◆ DIRECTIONS FOR THIS TASK:
Go through the records and filter out every line lacking the word "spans"; copy the lines that remain.
RECORD EXTRACTS Block Start
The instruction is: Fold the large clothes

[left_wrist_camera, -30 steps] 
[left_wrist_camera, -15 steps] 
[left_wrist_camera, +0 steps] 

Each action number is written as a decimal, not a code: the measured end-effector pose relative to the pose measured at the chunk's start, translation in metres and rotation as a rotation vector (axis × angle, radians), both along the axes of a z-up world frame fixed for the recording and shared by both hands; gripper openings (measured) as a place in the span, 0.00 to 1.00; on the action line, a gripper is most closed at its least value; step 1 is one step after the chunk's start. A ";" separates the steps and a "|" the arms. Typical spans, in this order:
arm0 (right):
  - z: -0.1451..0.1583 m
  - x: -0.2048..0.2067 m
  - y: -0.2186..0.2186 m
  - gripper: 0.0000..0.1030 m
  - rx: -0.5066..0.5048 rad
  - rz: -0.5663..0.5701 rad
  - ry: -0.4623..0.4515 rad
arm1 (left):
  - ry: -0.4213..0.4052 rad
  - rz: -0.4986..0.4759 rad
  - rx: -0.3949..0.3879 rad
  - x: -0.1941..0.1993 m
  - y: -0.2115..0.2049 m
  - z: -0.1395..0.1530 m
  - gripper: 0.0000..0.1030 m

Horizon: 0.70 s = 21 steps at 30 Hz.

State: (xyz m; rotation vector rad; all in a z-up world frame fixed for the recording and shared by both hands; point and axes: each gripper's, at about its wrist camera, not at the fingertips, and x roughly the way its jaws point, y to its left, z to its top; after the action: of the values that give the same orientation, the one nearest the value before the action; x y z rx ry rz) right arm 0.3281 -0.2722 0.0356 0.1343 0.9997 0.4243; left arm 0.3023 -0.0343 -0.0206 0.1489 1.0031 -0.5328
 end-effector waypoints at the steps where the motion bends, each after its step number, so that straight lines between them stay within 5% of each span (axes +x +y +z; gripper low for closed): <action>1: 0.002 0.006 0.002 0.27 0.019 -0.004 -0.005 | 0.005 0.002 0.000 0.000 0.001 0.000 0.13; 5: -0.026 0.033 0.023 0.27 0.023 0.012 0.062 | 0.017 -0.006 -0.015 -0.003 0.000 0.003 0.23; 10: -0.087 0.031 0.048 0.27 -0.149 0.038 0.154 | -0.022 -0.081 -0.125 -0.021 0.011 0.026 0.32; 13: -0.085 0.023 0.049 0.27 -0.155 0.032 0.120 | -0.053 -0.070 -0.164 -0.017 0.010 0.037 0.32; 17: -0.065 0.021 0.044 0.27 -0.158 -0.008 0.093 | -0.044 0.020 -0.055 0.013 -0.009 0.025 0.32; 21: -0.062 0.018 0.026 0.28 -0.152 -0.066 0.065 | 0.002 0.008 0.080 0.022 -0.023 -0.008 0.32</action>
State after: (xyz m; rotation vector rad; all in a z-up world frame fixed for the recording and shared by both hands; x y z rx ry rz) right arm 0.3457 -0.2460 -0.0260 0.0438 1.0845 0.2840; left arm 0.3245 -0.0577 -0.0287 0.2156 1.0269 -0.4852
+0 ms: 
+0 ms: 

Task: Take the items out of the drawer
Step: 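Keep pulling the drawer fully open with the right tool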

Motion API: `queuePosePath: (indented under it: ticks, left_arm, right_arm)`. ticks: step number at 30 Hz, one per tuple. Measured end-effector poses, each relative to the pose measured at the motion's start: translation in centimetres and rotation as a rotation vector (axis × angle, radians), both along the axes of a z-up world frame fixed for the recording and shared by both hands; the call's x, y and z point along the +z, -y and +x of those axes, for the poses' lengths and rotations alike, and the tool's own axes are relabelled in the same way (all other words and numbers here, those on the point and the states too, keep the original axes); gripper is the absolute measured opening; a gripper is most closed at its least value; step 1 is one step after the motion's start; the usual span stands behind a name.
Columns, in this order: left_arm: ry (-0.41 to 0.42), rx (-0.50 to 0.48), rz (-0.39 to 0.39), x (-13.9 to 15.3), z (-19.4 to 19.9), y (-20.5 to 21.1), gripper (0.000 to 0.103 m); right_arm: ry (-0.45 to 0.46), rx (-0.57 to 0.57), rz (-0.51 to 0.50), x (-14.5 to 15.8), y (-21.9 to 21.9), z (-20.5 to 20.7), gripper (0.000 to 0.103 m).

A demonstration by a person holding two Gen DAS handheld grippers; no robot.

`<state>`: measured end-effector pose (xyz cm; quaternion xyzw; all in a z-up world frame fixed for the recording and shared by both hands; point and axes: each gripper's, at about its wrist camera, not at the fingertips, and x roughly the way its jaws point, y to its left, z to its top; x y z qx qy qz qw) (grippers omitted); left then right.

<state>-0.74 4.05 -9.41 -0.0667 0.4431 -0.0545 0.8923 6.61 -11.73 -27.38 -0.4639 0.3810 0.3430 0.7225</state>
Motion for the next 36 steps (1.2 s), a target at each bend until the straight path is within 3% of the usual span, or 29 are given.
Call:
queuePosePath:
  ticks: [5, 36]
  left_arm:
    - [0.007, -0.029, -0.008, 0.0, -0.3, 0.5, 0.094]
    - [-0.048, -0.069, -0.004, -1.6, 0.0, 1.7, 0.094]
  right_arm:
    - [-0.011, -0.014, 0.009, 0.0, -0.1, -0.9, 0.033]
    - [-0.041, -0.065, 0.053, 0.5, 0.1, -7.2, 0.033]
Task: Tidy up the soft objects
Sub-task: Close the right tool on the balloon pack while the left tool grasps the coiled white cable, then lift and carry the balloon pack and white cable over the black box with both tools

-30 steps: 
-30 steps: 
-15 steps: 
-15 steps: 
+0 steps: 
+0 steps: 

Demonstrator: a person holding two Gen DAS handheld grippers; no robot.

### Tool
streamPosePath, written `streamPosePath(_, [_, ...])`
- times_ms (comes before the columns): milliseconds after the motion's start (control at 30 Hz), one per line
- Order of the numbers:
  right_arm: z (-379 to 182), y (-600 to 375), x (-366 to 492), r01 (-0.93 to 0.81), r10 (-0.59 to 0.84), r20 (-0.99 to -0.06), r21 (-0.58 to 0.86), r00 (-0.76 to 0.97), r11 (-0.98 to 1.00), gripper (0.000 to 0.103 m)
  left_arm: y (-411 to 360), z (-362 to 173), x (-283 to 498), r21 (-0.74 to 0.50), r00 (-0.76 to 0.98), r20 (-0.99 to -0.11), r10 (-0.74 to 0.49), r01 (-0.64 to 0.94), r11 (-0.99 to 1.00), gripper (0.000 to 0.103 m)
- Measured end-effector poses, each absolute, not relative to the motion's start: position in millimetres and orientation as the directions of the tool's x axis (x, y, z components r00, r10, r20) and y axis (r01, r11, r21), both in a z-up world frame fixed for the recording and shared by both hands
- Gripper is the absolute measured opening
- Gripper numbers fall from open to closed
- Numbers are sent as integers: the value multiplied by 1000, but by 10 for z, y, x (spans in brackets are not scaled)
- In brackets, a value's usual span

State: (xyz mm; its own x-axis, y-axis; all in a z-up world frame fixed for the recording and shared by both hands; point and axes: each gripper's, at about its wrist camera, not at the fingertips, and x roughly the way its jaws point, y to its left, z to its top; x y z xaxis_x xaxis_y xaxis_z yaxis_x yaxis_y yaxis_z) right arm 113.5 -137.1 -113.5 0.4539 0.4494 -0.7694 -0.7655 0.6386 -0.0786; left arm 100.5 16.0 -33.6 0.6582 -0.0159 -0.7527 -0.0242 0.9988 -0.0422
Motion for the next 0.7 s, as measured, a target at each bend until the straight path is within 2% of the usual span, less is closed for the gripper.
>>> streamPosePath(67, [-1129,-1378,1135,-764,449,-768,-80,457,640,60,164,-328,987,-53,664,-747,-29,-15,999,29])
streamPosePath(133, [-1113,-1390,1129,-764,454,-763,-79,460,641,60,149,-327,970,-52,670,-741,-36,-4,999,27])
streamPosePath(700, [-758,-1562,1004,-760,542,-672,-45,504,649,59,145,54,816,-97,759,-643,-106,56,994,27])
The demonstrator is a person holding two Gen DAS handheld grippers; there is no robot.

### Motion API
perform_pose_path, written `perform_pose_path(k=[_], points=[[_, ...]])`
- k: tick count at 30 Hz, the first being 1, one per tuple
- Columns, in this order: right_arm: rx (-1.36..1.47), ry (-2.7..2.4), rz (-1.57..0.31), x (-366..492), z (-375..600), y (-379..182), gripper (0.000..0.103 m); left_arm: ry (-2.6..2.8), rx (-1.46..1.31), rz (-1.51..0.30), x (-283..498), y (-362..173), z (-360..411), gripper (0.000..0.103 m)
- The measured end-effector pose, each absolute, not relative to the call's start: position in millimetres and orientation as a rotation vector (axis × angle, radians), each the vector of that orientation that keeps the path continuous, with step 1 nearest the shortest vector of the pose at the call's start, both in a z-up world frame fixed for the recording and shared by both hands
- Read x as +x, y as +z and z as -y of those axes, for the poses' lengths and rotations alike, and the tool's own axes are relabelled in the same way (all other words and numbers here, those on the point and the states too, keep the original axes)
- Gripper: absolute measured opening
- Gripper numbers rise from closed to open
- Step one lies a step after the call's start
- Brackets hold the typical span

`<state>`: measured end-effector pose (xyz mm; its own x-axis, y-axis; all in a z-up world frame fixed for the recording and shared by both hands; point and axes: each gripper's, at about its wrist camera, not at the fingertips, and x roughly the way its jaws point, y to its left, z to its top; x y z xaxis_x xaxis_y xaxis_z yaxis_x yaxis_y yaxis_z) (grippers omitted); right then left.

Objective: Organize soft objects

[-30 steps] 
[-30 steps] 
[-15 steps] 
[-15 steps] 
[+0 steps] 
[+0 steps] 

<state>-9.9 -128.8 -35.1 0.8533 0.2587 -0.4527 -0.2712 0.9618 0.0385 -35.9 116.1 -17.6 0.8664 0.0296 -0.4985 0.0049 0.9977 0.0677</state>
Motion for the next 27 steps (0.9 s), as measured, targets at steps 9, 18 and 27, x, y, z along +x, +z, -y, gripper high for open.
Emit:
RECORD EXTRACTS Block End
◆ OUTPUT OF THE TASK:
Each action number is written as a decimal, not a code: the measured end-effector pose relative to the pose measured at the chunk's start, translation in metres and rotation as a rotation vector (axis × angle, radians), both along the axes of a z-up world frame fixed for the recording and shared by both hands; gripper openings (measured) as a place in the span, 0.00 to 1.00; on the action line, a gripper is most closed at its least value; step 1 is one step after the chunk's start. A ";" separates the steps and a "|" the arms. Typical spans, in this order:
- Numbers are sent as integers: the value multiplied by 1000, but by 10 for z, y, x (spans in brackets are not scaled)

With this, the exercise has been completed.